October 23, 2012 Leave a comment

By: Michael Stanley

Right now, I’m in a job drawdown, from coordinating EMS classes, being an EMR/First Responder, and Intermediate to being a Paramedic.

U.S. Air Force

Stanley worked at an Air Force base in Abilene, TX.

For quite some time I have setup instructors, materials and texts to create military medics from all branches, but unfortunately there are smaller numbers due to budget cuts. Military training will be open to registration through NREMT and NAEMTS upon return to civilian EMS. This is more successful with military contractors and subcontractors and even federal law enforcements.

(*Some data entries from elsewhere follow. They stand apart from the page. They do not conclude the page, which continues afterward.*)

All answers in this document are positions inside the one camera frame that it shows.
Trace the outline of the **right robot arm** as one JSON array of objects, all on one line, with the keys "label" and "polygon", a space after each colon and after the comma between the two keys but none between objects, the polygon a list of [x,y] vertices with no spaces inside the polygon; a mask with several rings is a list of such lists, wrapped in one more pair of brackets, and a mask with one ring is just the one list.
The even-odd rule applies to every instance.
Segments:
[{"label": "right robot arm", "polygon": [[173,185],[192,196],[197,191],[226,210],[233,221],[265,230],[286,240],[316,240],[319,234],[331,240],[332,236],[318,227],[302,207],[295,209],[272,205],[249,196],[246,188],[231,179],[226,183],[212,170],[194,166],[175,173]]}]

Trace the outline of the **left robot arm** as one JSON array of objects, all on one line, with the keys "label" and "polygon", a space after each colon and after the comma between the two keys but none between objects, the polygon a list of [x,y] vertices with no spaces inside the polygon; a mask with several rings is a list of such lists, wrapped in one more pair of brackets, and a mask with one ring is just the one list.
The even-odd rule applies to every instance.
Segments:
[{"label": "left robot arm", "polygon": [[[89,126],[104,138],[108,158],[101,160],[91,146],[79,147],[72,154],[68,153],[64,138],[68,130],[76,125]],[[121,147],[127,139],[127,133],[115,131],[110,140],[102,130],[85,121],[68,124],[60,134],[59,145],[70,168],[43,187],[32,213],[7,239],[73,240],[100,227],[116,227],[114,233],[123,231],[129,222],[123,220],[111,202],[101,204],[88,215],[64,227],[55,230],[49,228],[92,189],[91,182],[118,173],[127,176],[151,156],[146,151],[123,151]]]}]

Specialized federal organizations and secretive groups use former military and new hires rather than regular military medics. I believe if you follow politics right now, there are some congressional reps. that are holding hearings on how we are retaining some excellently trained medics. Due to specialized military training, some medics cannot go out on a civilian ambulance.

When I was first assigned as a new medic in the Air Force to a west Texas base, I was assigned to the emergency room. We ran all on base and off base EMS calls. We even offered mutual aid for the city of Abilene. I selected this base as my first choice, because I had been a member of a volunteer junior rescue squad since age fifteen. This put me in line to go to the best unit in the hospital. We had two groups, and offered State of Texas EMS training starting at EMT, through the ranks to Paramedic. One group finished then the second group went through, at the Air Force’s expense. When not in class, we worked in the base hospital emergency department.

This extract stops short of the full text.